> **Task item**
Show all lines from the listing below that contain "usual".

> **Source information**
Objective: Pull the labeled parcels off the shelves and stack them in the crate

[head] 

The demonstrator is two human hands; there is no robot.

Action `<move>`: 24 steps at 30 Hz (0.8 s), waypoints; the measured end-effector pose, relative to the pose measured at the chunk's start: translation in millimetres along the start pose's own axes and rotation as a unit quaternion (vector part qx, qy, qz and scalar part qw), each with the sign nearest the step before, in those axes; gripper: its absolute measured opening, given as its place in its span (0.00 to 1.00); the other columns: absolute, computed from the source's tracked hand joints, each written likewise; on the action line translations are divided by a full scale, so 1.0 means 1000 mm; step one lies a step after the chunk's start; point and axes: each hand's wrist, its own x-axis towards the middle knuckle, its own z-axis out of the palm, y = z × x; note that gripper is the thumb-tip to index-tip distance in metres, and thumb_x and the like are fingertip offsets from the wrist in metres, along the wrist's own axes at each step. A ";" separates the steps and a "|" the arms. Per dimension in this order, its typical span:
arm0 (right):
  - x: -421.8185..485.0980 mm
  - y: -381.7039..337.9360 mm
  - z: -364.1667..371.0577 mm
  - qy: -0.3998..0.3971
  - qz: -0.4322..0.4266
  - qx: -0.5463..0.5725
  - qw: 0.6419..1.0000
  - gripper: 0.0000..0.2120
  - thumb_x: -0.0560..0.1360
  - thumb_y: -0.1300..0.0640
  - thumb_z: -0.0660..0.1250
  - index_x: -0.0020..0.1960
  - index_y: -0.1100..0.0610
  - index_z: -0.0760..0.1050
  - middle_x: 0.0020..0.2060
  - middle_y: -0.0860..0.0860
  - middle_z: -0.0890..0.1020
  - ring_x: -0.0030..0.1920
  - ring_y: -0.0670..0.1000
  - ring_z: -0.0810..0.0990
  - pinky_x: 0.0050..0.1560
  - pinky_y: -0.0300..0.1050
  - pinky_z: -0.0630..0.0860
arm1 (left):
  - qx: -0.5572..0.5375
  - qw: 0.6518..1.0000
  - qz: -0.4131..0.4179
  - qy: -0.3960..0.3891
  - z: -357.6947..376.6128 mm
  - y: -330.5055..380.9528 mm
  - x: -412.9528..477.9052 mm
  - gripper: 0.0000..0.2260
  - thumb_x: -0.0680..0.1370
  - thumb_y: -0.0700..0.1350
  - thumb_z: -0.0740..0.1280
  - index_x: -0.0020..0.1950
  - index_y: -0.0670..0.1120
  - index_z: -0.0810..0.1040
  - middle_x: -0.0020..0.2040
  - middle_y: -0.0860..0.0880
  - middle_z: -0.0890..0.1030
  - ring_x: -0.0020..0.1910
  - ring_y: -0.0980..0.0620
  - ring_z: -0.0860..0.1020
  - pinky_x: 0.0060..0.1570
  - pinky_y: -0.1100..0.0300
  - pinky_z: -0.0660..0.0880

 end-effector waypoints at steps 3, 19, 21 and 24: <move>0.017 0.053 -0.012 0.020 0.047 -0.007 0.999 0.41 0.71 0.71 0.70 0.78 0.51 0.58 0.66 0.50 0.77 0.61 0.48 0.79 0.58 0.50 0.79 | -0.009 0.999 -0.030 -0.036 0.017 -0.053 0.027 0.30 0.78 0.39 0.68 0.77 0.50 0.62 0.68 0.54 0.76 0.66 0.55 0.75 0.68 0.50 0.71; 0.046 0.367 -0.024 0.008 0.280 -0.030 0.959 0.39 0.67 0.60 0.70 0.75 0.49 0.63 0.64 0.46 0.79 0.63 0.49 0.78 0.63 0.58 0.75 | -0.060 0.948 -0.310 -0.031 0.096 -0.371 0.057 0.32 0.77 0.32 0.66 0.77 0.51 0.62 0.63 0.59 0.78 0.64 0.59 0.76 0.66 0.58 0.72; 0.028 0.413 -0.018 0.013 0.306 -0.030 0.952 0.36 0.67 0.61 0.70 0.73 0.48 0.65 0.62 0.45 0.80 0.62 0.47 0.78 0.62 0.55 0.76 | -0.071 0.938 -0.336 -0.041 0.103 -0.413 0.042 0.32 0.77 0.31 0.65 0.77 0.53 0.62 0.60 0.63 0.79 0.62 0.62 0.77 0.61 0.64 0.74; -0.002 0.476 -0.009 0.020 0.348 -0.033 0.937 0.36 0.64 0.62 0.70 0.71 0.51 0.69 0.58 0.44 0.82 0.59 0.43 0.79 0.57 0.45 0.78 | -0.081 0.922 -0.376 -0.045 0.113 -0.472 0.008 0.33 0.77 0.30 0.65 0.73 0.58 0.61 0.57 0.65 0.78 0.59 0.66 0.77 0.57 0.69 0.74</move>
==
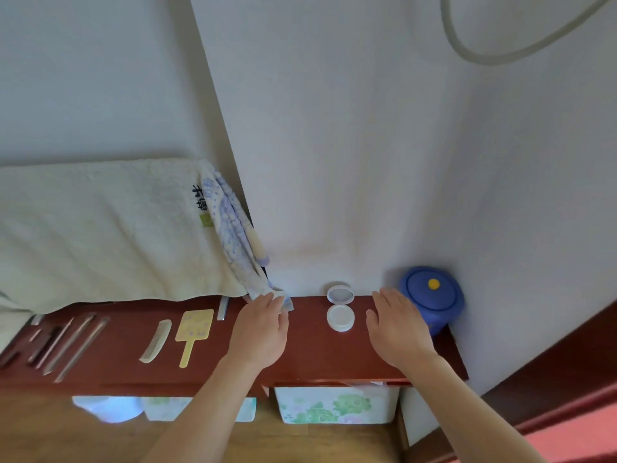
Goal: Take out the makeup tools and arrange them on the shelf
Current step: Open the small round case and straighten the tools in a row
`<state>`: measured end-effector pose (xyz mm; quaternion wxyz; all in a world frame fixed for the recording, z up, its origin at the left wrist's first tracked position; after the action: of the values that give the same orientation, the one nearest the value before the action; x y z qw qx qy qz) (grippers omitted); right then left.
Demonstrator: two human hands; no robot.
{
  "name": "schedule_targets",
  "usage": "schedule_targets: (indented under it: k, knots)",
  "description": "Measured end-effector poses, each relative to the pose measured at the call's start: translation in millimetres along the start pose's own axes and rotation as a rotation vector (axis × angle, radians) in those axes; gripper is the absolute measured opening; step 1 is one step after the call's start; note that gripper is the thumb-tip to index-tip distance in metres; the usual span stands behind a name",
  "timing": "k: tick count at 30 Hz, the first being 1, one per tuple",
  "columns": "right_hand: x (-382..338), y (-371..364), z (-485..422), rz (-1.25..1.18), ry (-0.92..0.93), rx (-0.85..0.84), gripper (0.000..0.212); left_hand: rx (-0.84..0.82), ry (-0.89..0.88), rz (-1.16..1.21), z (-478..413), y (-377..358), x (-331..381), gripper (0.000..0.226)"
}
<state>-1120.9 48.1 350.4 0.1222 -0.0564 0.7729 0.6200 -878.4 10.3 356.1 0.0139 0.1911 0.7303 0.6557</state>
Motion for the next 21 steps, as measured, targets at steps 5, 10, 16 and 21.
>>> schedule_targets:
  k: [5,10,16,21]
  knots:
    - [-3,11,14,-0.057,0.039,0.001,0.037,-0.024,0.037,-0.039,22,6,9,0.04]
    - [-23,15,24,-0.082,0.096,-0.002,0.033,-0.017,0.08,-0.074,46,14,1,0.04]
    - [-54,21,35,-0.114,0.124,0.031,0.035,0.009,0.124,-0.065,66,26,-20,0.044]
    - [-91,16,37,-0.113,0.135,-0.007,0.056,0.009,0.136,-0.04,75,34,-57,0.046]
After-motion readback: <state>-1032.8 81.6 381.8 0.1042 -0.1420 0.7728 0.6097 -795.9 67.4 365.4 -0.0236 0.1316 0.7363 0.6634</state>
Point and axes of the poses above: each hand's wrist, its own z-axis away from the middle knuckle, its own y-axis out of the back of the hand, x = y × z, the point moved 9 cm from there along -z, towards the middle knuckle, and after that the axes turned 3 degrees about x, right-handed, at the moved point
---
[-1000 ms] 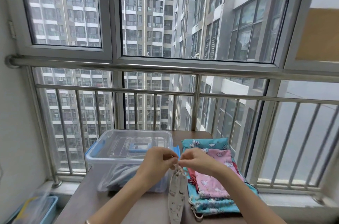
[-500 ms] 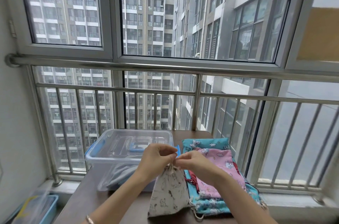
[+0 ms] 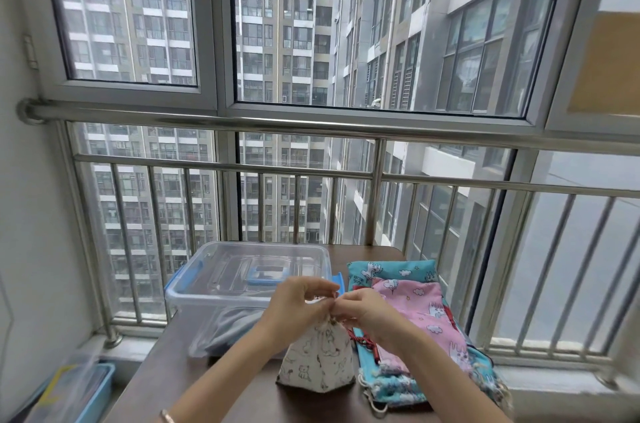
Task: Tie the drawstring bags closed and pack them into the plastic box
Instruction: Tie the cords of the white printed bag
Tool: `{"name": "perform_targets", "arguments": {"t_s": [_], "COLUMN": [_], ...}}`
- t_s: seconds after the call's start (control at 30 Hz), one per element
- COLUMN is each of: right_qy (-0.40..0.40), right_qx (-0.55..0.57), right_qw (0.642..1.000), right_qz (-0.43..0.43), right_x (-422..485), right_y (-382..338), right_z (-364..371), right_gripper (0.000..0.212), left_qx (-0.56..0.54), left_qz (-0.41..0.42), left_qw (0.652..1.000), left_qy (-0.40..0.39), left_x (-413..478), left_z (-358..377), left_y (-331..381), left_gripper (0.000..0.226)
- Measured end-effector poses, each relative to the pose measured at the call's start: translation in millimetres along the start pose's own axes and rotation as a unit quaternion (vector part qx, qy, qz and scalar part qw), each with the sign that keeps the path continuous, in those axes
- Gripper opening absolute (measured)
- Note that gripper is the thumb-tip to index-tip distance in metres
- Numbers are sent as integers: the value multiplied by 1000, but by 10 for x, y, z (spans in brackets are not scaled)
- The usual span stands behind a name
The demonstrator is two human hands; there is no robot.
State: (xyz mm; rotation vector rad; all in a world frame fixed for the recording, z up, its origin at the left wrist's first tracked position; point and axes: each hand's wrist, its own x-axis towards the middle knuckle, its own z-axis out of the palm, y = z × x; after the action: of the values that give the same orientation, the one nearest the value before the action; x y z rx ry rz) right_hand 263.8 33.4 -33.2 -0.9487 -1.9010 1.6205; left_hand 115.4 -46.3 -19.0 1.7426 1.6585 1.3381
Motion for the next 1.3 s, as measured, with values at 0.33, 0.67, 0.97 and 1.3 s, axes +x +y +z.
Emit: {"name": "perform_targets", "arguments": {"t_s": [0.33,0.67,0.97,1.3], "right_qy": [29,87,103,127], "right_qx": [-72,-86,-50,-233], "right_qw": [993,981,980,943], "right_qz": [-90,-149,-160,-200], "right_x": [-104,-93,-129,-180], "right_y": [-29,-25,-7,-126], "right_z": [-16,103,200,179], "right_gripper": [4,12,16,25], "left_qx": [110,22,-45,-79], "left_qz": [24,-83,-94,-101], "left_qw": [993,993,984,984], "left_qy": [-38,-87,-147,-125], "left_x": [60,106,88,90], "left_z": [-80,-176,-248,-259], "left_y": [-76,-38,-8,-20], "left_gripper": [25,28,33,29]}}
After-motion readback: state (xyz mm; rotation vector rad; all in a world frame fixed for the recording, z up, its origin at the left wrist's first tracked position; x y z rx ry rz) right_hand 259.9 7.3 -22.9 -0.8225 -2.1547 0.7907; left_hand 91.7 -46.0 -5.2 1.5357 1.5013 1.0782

> **Result of the exercise**
  "description": "Measured end-effector poses, each relative to the pose measured at the call's start: translation in millimetres along the start pose's own axes and rotation as a rotation vector (axis × angle, radians) in those axes; gripper is the absolute measured opening; step 1 is one step after the call's start; note that gripper is the thumb-tip to index-tip distance in metres; the usual span stands behind a name",
- The usual span stands behind a name

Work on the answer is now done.